We also got to talk about their teeth. The different kinds they have which helps in their diet. Sharp ones up front for meat and duller ones in back for everything else.
Snug had a good time looking at the skull and checking out the taxidermied version. Most importantly though, she got to understand them and started to be a little less afraid.
Here is the book they had, it is great and huge. We read a couple of times, it has real, useful information complied about coyotes. My favorite part;
This page. Things you should do when you meet a coyote. Not if, when. We reviewed this page many times. I did meet a coyote a few months after this and while I remembered all the tips, I didn’t need to use any of them. Thankfully the coyote was alone, walking on the sidewalk, (apparently we have the good mannered more proper breed of coyotes) and even more thankfully my dogs had no idea what they were looking at and both stopped and turned their heads in confusion. The coyote and I looked at each other and agreed, before my silly dogs could figure out what he/she was we should just go. So the coyote turned and walked away and I did the same, my dogs still wondering what that thing was. We had literally been less than 20 feet from each other. I am glad he didn’t have friends with him.

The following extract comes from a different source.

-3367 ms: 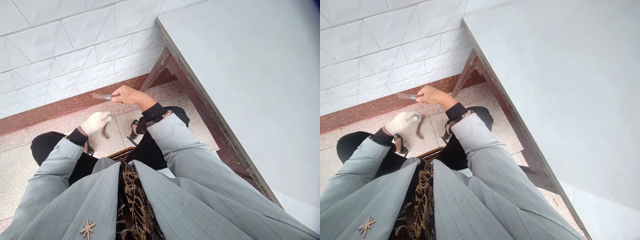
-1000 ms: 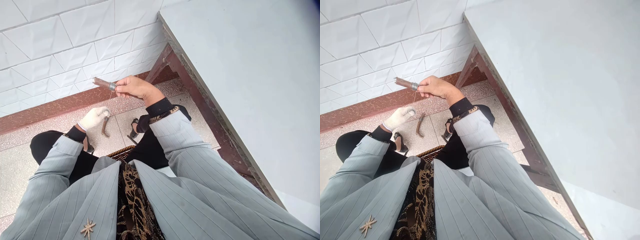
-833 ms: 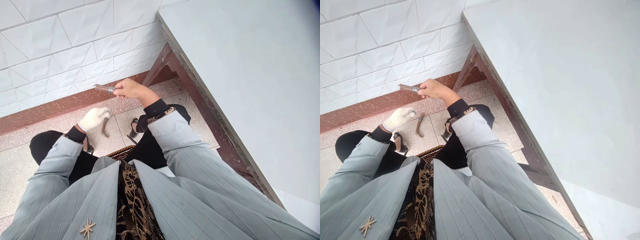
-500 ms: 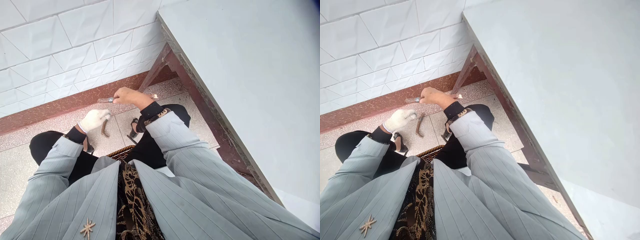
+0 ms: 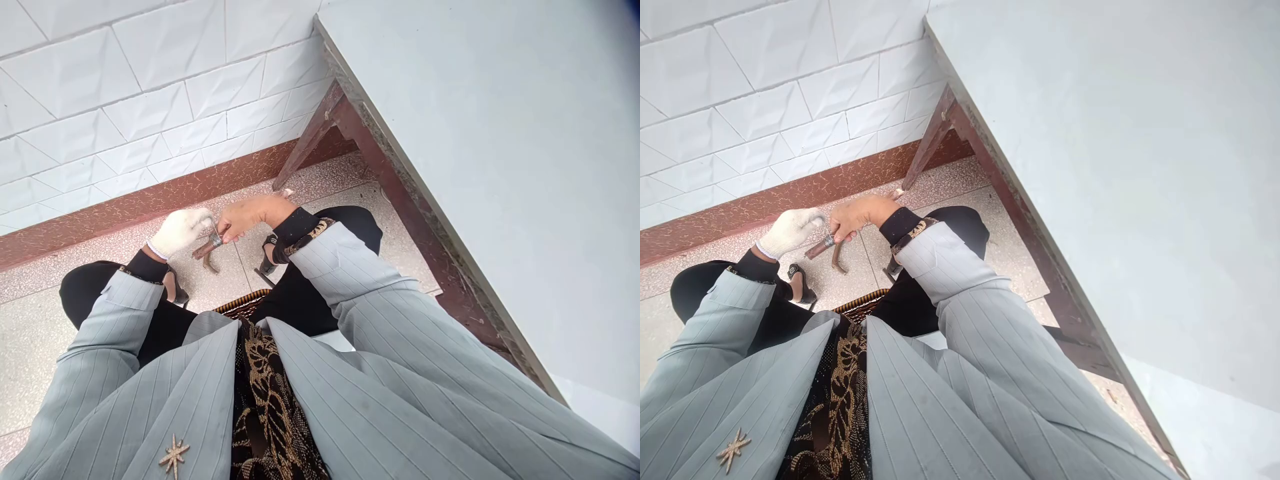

This is about it from coyote week. There are some more things that I wish I would have done; coloring pages, cutting out an environment example of a coyote or all of their food options, busy work, etc. However, I think Snug got all she needed to from this theme. While she may not exactly remember how to “haze” a coyote, she is a little less intimidated by them. Enough so that after this theme she stopped getting so upset about the coyotes howling. They still wake her occasionally, but she can go back to sleep on her own. She doesn’t like them enough that she would go up to one to make friends though.
So why do coyotes howl?
Many reasons for different howls, but mainly for communication. A family member can call to his pack after hunting to get everyone together again. One pack can howl at another to intimidate and set boundaries. It can, trust mean, happen at any time of the day, coyotes do not just howl at the moon. Actually they may not ever be howling at the moon. Coyotes also yip, yep, yap, make shrill calls and the pups have the cutest little singing voices I have ever heard.
Coyotes Howling At the Moon.
Above is a link to a video that I “made” one night when the coyotes were particularly exuberant.